- Action item -
What is the number of lines below that contain the string "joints"? Give it and nothing else.
─── Extracted entries ───
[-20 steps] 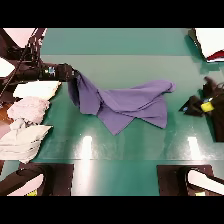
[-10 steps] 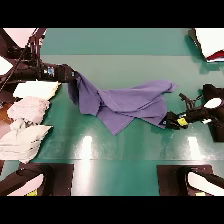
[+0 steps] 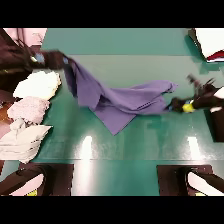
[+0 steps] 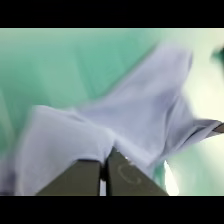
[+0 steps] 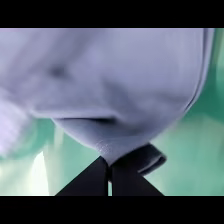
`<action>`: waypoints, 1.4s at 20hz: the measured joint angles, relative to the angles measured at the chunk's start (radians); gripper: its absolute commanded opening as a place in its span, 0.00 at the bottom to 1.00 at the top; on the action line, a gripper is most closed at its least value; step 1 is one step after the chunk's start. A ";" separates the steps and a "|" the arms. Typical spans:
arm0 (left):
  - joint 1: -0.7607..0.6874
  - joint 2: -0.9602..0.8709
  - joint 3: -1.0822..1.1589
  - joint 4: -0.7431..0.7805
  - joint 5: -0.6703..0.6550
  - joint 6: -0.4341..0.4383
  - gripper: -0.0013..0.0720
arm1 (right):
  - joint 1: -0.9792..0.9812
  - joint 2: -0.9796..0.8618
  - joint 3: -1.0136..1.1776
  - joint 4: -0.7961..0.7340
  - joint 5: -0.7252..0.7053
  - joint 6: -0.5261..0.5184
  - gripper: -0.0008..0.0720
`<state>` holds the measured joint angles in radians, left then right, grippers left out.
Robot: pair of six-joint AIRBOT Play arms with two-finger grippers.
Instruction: Fold the shirts.
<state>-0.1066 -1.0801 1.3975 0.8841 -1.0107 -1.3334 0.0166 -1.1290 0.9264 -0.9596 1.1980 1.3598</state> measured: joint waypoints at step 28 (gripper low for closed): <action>0.069 0.077 0.367 0.013 -0.181 -0.102 0.05 | -0.435 0.096 0.996 -0.019 0.260 0.126 0.03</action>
<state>-0.0372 -1.0031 1.7649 0.8970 -1.1919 -1.4353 -0.4183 -1.0328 1.9228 -0.9791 1.4582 1.4857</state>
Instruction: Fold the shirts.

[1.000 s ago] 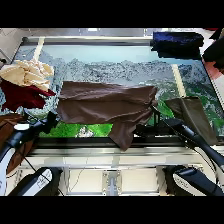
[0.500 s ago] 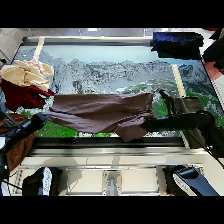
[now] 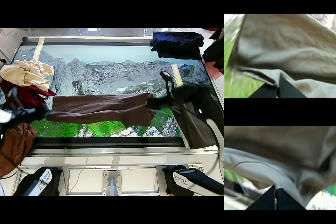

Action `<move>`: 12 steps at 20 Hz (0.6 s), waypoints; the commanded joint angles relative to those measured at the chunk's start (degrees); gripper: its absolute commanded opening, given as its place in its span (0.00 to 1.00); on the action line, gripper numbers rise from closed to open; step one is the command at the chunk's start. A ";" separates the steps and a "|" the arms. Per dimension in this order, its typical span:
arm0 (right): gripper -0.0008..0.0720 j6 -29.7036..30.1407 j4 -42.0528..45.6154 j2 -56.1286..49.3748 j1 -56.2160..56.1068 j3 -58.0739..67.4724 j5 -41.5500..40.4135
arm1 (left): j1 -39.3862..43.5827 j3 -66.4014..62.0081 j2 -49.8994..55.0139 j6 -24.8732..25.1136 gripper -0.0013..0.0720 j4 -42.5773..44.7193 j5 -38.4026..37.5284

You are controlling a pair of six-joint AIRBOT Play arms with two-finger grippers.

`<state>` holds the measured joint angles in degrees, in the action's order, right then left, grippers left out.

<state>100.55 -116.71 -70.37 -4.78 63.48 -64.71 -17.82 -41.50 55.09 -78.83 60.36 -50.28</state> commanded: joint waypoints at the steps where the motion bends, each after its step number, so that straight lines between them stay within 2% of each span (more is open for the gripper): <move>1: 0.03 2.29 1.20 -12.24 1.29 11.26 0.76 | 7.76 -12.87 14.34 -7.65 0.02 12.66 4.13; 3: 0.03 1.97 2.32 -16.20 2.56 14.78 0.79 | 9.57 -19.69 20.13 -13.11 0.02 21.22 3.54; 5: 0.03 1.97 2.36 -19.12 3.78 16.50 1.18 | 11.04 -23.91 24.68 -14.32 0.02 25.27 3.34; 12: 0.03 0.66 1.01 -27.19 4.00 16.52 10.34 | 12.46 -26.05 34.86 -19.91 0.02 30.60 5.31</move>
<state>102.19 -114.93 -94.11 -0.93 79.53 -58.48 -5.98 -66.43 86.00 -95.42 87.18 -46.50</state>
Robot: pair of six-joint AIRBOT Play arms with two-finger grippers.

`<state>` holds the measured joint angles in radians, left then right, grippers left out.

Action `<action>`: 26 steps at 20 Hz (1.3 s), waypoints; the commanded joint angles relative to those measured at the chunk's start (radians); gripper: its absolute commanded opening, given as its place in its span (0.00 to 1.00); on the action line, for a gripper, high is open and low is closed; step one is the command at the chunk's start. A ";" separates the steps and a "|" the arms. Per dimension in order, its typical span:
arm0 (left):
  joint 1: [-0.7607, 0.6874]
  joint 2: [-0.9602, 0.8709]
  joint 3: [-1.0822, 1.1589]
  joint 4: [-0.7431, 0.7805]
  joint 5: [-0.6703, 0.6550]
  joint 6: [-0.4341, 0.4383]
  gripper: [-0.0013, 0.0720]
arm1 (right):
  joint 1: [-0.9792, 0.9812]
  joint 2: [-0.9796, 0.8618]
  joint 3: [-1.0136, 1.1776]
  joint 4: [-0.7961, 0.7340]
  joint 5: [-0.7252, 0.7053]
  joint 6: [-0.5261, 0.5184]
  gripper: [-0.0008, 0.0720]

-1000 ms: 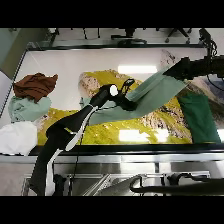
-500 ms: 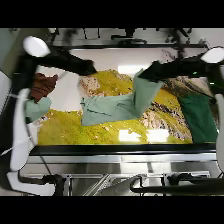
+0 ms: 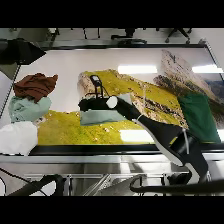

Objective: Fold the shirts.

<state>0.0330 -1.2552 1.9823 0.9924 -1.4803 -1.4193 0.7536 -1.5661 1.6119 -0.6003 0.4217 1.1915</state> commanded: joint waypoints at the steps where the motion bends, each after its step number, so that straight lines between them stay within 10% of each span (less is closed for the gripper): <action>1: 0.003 0.004 0.000 -0.004 -0.018 0.005 0.03 | -0.002 -0.022 0.002 -0.009 -0.024 -0.044 0.53; 5: 0.003 -0.034 0.000 0.000 -0.042 0.005 0.03 | -0.230 0.122 0.002 -0.093 0.312 -0.026 0.54; 8: 0.003 -0.061 0.000 -0.002 -0.047 0.005 0.03 | -0.462 0.207 0.001 -0.196 0.595 0.064 0.87; 12: 0.003 -0.074 0.000 -0.001 -0.047 0.005 0.03 | -0.657 0.198 -0.040 -0.275 0.846 0.095 0.86; 26: 0.003 -0.074 0.000 0.000 -0.071 0.005 0.03 | -0.579 -0.051 -0.122 -0.036 0.782 -0.055 0.86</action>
<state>0.0353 -1.3296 1.9823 0.9924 -1.5455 -1.4139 0.1478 -1.5776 1.4906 -0.6727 1.2171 1.1584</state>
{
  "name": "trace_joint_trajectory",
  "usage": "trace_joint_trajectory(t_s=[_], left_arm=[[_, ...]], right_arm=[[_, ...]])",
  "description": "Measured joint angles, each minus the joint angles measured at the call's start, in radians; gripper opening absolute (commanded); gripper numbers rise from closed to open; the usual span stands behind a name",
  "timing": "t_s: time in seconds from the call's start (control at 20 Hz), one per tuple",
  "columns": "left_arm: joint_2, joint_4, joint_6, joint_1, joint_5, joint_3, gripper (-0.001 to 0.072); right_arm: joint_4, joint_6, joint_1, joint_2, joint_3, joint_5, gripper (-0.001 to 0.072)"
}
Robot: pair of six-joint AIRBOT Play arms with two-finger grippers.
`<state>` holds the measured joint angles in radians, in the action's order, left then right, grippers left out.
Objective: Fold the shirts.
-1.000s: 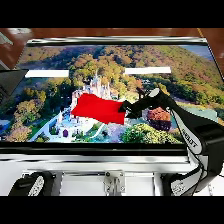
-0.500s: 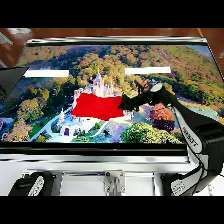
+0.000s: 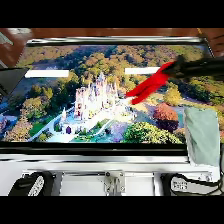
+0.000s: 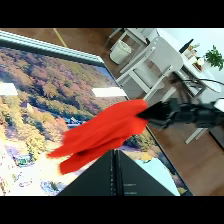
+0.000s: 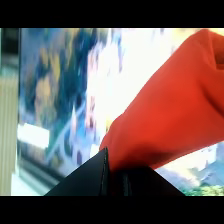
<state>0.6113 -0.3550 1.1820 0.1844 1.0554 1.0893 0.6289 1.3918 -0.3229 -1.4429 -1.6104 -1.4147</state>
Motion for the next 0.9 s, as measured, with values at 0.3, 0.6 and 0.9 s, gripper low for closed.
trace_joint_trajectory(t_s=[0.3, 0.6, 0.9], left_arm=[[0.0, -0.004, -0.001, 0.0, 0.003, 0.0, 0.0038], [0.0, -0.004, 0.0, 0.0, 0.023, 0.0, 0.0038], [0.007, -0.004, 0.001, 0.0, 0.026, 0.0, 0.0038]], right_arm=[[0.021, 0.035, -0.379, 0.077, -0.037, -0.021, 0.0073], [0.169, -0.079, -0.533, 0.09, -0.043, -0.064, 0.0073], [0.297, -0.148, -0.555, 0.093, -0.043, -0.107, 0.0073]])
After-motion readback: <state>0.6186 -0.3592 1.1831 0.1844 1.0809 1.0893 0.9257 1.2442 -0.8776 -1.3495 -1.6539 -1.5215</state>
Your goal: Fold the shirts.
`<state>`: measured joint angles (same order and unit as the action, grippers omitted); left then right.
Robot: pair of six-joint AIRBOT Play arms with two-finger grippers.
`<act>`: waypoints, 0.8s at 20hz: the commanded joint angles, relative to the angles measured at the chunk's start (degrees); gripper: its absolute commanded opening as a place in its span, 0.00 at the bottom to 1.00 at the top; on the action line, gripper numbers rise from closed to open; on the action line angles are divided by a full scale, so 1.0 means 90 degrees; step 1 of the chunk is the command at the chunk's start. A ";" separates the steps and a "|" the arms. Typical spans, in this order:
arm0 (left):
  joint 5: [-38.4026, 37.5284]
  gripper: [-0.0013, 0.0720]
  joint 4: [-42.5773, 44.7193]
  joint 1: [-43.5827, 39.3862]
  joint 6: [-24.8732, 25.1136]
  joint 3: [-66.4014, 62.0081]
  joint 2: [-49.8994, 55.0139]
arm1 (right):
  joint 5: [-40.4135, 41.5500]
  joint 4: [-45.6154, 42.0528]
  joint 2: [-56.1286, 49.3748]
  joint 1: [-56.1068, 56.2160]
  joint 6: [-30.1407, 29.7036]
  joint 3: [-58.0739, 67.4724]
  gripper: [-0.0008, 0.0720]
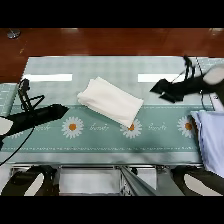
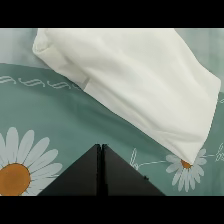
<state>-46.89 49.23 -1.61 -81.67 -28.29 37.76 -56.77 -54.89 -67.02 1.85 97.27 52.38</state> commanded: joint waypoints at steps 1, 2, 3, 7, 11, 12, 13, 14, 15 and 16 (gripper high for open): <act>0.0007 0.04 0.0000 0.0005 0.0000 0.0005 0.0097 | 0.1613 0.1423 0.0391 0.0355 -0.0197 -0.2181 0.87; 0.0019 0.04 0.0000 0.0005 0.0000 0.0005 0.0175 | 0.1496 0.1637 0.0090 0.0556 -0.0435 -0.2161 0.87; 0.0027 0.04 -0.0005 0.0005 0.0000 0.0005 0.0253 | 0.1469 0.1970 -0.0216 0.0699 -0.0709 -0.2142 0.87; 0.0046 0.04 -0.0002 0.0002 0.0000 0.0005 0.0619 | 0.1316 0.3298 -0.1338 0.0937 -0.1574 -0.1880 0.87; 0.0049 0.04 -0.0002 0.0002 0.0019 0.0005 0.0857 | 0.0942 0.3546 -0.2363 0.1302 -0.1744 -0.0670 0.73; 0.0049 0.04 -0.0002 0.0002 0.0019 0.0005 0.0889 | 0.0865 0.3546 -0.2577 0.1384 -0.1749 -0.0284 0.47; 0.0049 0.04 -0.0002 0.0002 0.0019 0.0005 0.0906 | 0.0738 0.3546 -0.2761 0.1416 -0.1880 0.0165 0.08; 0.0046 0.04 -0.0002 0.0002 0.0019 0.0005 0.0908 | 0.0554 0.3536 -0.2868 0.1413 -0.2091 0.0619 0.04; 0.0044 0.04 -0.0002 0.0002 0.0022 0.0005 0.0906 | 0.0323 0.3368 -0.2905 0.1377 -0.2123 0.1168 0.04; 0.0046 0.04 0.0000 -0.0024 0.0022 0.0005 0.0906 | 0.0085 0.3007 -0.2897 0.1324 -0.2062 0.1758 0.03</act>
<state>-46.46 49.21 -1.67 -81.49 -28.29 45.52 -50.76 -25.47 -90.56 13.58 80.49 56.84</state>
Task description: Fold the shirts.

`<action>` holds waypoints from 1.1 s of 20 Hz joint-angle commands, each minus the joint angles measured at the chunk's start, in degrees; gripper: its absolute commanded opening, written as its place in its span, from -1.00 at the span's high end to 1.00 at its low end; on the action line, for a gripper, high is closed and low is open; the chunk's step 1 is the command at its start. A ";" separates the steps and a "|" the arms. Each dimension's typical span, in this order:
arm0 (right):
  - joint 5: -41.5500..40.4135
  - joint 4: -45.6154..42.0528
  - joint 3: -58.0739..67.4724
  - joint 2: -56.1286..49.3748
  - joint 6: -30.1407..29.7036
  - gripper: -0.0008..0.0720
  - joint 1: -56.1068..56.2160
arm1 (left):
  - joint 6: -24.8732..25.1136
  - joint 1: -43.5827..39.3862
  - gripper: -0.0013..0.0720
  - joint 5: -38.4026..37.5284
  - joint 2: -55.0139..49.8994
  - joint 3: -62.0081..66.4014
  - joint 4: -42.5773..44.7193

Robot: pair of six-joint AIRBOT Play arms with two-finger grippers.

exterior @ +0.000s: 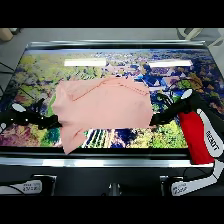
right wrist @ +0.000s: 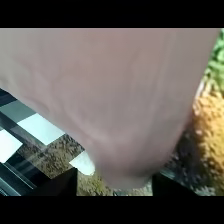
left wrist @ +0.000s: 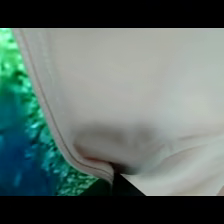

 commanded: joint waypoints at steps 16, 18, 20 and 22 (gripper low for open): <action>-15.93 -26.51 47.76 51.87 3.19 0.92 2.71 | -6.19 -0.61 0.91 15.72 46.80 59.25 1.25; -14.29 -26.53 47.76 53.70 4.28 0.92 2.71 | -6.71 -0.61 0.91 14.29 48.87 59.28 1.42; -11.69 -26.56 47.76 54.03 4.31 0.92 2.71 | -6.71 -0.61 0.91 12.00 49.35 59.30 3.32; -7.87 -26.51 47.76 53.57 4.35 0.92 2.71 | -7.50 -0.61 0.91 7.82 48.85 59.28 5.90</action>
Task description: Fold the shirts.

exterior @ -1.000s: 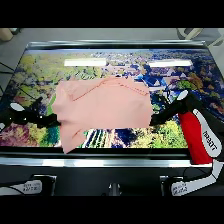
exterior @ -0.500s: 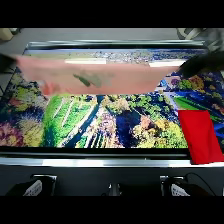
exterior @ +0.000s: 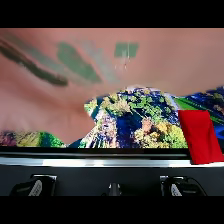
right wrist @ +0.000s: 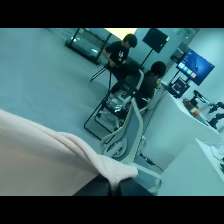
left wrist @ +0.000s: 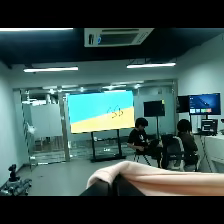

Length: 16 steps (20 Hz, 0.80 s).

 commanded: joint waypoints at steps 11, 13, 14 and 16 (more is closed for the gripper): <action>34.97 0.09 -5.14 -24.87 0.26 0.92 0.09 | -6.08 -0.81 0.91 -32.72 -17.14 -11.52 11.78; 29.05 0.59 -11.91 -31.93 0.00 0.92 0.09 | -4.37 -2.40 0.91 -30.18 -22.08 -20.68 11.78; 24.76 0.79 -14.86 -35.54 0.11 0.92 0.09 | -3.72 -3.41 0.91 -27.54 -24.74 -25.35 11.76; 17.51 2.75 -16.52 -43.12 1.40 0.92 0.09 | -2.86 -5.31 0.91 -20.85 -30.23 -31.61 11.76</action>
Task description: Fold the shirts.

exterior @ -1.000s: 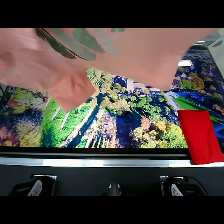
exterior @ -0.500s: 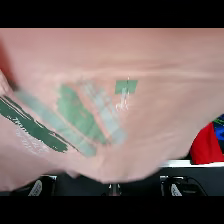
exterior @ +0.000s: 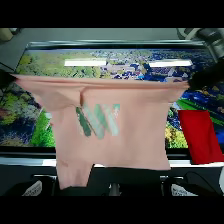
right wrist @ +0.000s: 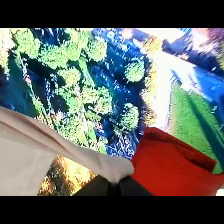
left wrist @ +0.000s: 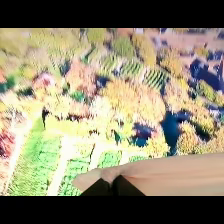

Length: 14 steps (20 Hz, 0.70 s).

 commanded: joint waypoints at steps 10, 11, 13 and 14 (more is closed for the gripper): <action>-39.82 11.23 -4.42 -23.52 4.42 0.92 -0.07 | 1.68 -7.21 0.90 30.91 -29.64 -6.84 0.48; -42.42 10.88 -4.42 -23.52 4.44 0.92 -0.07 | 1.70 -6.99 0.90 32.11 -30.25 -5.46 0.50; -45.05 10.93 -4.42 -23.78 5.22 0.92 -0.07 | -0.02 -6.64 0.90 34.53 -30.60 -3.78 0.48; -43.91 11.56 -4.42 -24.30 5.53 0.92 -0.04 | -1.81 -6.60 0.90 34.62 -30.75 -3.82 0.50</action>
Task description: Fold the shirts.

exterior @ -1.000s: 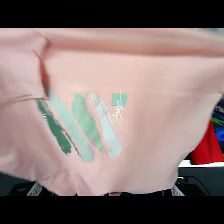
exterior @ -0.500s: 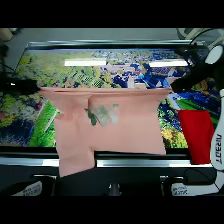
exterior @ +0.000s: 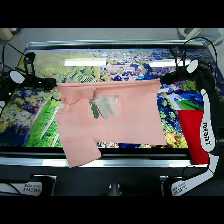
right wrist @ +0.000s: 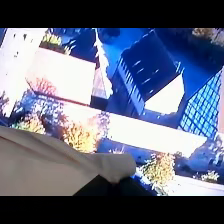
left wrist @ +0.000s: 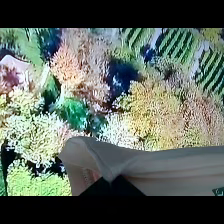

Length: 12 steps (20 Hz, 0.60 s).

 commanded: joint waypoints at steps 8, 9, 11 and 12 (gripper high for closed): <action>15.39 0.57 0.00 -2.67 -2.51 0.92 -0.55 | -6.19 -0.04 0.90 -11.21 -2.10 2.43 4.72; 19.30 -0.44 0.00 -1.66 -3.28 0.92 -0.72 | -6.21 -0.09 0.90 -15.26 -0.85 2.43 7.23; 26.21 -1.18 -0.20 -1.51 -3.34 0.92 -0.61 | -6.27 -0.17 0.90 -23.10 -0.66 1.73 8.00; 27.34 -0.81 -1.01 -2.01 -3.50 0.92 -0.22 | -6.25 -0.63 0.90 -25.29 -1.07 0.09 6.93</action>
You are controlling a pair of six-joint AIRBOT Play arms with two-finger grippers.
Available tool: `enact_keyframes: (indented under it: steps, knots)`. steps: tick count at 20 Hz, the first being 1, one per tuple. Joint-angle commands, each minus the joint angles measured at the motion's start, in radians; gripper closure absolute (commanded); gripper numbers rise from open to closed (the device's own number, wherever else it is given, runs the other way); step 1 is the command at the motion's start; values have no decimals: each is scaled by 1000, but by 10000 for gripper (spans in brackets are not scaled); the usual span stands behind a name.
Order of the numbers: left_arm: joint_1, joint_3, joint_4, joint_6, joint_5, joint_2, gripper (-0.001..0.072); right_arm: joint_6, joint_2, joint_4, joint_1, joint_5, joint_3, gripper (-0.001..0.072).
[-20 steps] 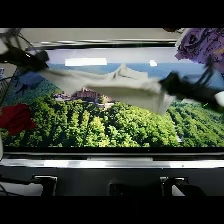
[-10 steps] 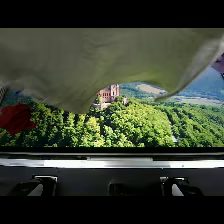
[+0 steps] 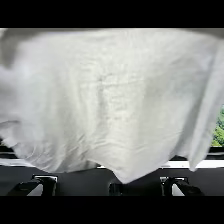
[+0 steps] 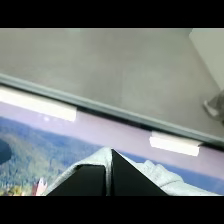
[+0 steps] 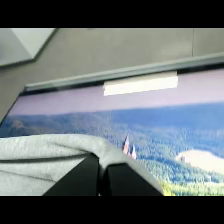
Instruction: Fold the clothes and pants, and hang the long-sleeved shirts on hangers.
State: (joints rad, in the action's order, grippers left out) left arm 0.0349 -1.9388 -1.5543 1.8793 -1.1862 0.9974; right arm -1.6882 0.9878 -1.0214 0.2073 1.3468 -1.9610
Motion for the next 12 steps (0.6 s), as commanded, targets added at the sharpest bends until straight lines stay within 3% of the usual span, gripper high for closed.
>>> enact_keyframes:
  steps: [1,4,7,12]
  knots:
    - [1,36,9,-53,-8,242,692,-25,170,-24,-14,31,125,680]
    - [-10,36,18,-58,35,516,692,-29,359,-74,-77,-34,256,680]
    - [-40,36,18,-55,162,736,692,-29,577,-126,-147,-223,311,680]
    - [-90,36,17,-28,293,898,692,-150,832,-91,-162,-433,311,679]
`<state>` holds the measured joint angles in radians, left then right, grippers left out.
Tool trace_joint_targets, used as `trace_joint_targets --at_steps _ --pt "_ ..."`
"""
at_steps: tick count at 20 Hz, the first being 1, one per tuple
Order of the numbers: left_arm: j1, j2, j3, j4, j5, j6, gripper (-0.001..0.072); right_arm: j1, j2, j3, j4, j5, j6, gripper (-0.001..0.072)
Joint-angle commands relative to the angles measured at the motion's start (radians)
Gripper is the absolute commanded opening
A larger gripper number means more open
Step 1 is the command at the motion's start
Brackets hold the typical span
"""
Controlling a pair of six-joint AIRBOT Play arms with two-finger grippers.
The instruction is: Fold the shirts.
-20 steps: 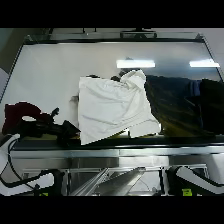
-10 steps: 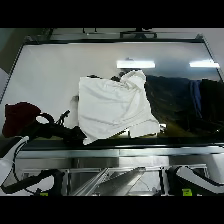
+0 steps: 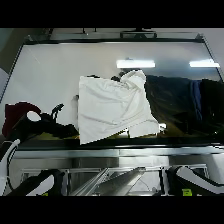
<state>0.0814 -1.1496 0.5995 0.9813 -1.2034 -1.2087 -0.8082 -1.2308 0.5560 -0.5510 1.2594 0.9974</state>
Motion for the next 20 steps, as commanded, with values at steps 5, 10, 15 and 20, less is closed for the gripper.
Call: trace_joint_targets --at_steps 5,10,15,20 --pt "0.035 -0.05 -0.15 -0.211 0.132 0.172 0.0344 0.0 0.0 -0.002 -0.074 0.011 -0.001 0.0605" --pt "-0.106 -0.237 -0.072 -0.277 0.16 0.208 0.0342 0.046 0.0 -0.046 -0.104 -0.018 0.001 0.0605" --pt "-0.186 -0.304 0.056 -0.275 0.115 0.205 0.0023 0.255 -0.033 -0.076 -0.145 -0.108 0.006 0.0605" --pt "-0.151 -0.304 0.125 -0.278 0.063 0.196 0.0023 0.402 -0.11 -0.076 -0.136 -0.153 0.021 0.0436"
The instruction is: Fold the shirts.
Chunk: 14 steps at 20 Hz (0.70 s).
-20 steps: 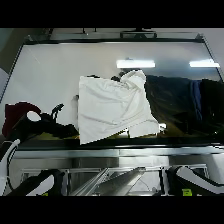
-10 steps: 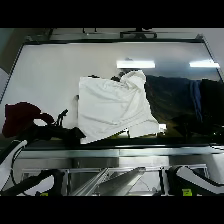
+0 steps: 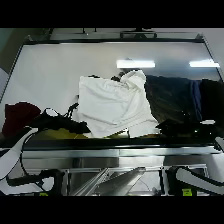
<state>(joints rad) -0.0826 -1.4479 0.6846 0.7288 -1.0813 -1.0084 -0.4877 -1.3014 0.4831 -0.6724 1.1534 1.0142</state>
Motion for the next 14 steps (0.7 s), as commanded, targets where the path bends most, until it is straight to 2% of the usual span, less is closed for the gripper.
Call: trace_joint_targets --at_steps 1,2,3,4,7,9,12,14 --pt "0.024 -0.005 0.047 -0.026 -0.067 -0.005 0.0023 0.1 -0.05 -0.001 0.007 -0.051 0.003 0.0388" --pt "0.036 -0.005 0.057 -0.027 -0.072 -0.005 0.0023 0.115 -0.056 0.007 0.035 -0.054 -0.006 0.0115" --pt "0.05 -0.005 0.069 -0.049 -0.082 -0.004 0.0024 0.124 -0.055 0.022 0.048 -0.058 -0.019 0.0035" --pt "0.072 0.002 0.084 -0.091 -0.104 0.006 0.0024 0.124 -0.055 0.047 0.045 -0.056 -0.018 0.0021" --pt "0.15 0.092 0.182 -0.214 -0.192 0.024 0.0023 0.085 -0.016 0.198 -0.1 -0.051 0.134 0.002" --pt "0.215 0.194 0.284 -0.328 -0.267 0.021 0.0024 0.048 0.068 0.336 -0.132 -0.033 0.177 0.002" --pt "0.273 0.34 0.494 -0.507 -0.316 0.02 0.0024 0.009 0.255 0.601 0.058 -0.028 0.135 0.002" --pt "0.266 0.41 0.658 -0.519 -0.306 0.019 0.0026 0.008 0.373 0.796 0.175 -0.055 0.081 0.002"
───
- The completed task -
2